2021
one more
maura @ 10:11 pm
It’s the weekend and I am adjusting to my new glasses. They’re super pretty, though it’s so weird to see them on my face in the mirror as they’re very different from my old glasses. I’m remembering that I felt exactly this weird 2 summers ago when I first got those old glasses, too. Now I feel so fondly about those old glasses, in large part because of a photo of me and the kid that summer at a family wedding, one of the better pictures ever taken of the two of us. We both look so happy back there in August 2019, anticipating the changes we knew were coming and so totally, completely oblivious to the horrible thing coming that would change so much, has changed so much.
My new glasses are the 5th pair I’ve had since moving to glasses pretty much always, away from contacts, which I guess makes it about a decade of full time glasses. I first got glasses in 6th grade, the classic can’t see the chalkboard in school situation, though with a dad who’s extremely nearsighted it wasn’t exactly unexpected that I’d need them too. I was able to get away with wearing them only in school for about two years before I really started to need them on my face full time in junior high, which was about as awful as the 80s teen movies make it out to be. Why were glasses and braces so devastating to preteens in the old days? Now it’s just no big deal, which of course is the way it should always have been.
I started hardcore lobbying for contact lenses in 8th grade though it took another year or so for my parents to agree. And for years after that I was almost never in glasses, only first thing in the morning and last thing at night. I tried to be good about replacing my contacts when recommended, cleaning them (and extra cleaning them? with fizzy tablets and special fluids? wow I can barely remember), not wearing them for too long, and not sleeping in them. But it was high school, college, early grad school; I was out late, up late, young enough not to be too worried about my eyes, on a budget enough not to want to spend too much money on them. And glasses were so annoying to me: no peripheral vision, hard to wear sunglasses, they make your face sweaty, they fog up.
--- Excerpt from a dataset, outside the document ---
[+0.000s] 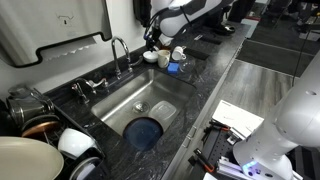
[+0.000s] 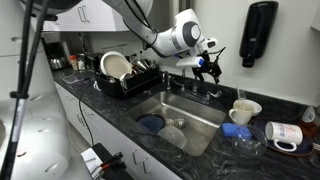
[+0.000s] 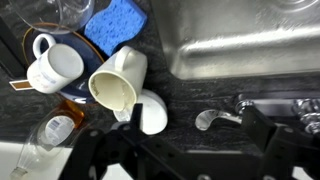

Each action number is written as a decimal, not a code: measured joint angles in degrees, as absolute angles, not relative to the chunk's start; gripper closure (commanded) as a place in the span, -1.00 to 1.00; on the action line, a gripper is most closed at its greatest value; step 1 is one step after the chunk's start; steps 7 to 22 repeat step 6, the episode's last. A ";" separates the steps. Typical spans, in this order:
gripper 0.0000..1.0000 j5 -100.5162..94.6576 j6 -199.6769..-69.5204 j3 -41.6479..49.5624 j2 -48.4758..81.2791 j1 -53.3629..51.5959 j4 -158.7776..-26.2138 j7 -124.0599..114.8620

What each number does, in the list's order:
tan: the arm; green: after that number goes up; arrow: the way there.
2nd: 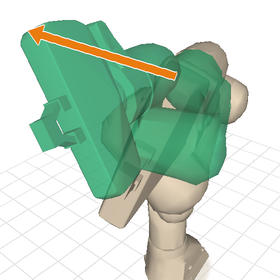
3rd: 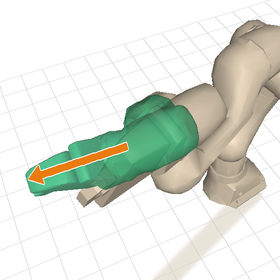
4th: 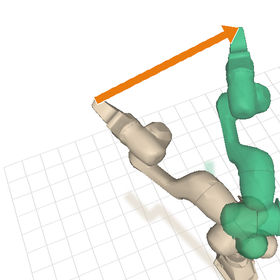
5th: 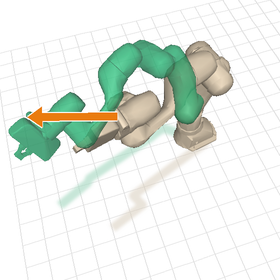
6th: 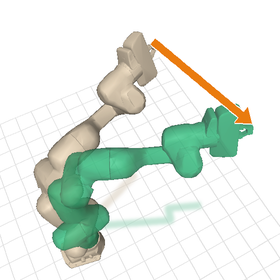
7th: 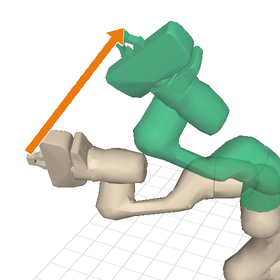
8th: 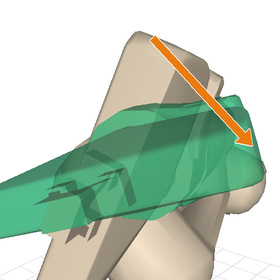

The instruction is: Put the straw inside the mug

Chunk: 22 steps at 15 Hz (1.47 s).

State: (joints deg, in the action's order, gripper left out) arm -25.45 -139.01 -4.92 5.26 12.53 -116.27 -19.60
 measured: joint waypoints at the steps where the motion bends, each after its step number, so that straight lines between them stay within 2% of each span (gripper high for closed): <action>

But about a decade ago my eyes started to get cranky about the constant contacts. They’d itch or be dry or uncomfortable after most of the day, and gradually I started wearing my glasses more and more often. Yes, still annoying in some ways, but much less annoying than painful eyes. I’ve also found some benefits to glasses in adulthood. I think they suit me — as an academic, it’s part of the persona, right? And they do a great job drawing attention away from circles under my eyes when I’m tired. I still haven’t quite come around to prescription sunglasses — feels like a pain in the butt to have to take them on and off as the sun comes and goes — but maybe I can get used to that, too?
This is my 3rd pair of progressives (because old) and I’m always suprised by the adjustments needed. I was absolutely certain (and stressed out) that the incessant zooming since the pandemic had totally wrecked my eyes, and then relieved when I finally went to the eye doctor in late summer that everything’s fine, my prescription needs a small change but not too much. But the change in frame style plus the slight change in strength means that I’m figuring out anew how to hold my head to see close, middle, and far distance. So many adjustments every time something changes. I hope I adjust soon, because once I do I will take my old frames in for new lenses, keeping that old pair around just in case I need them.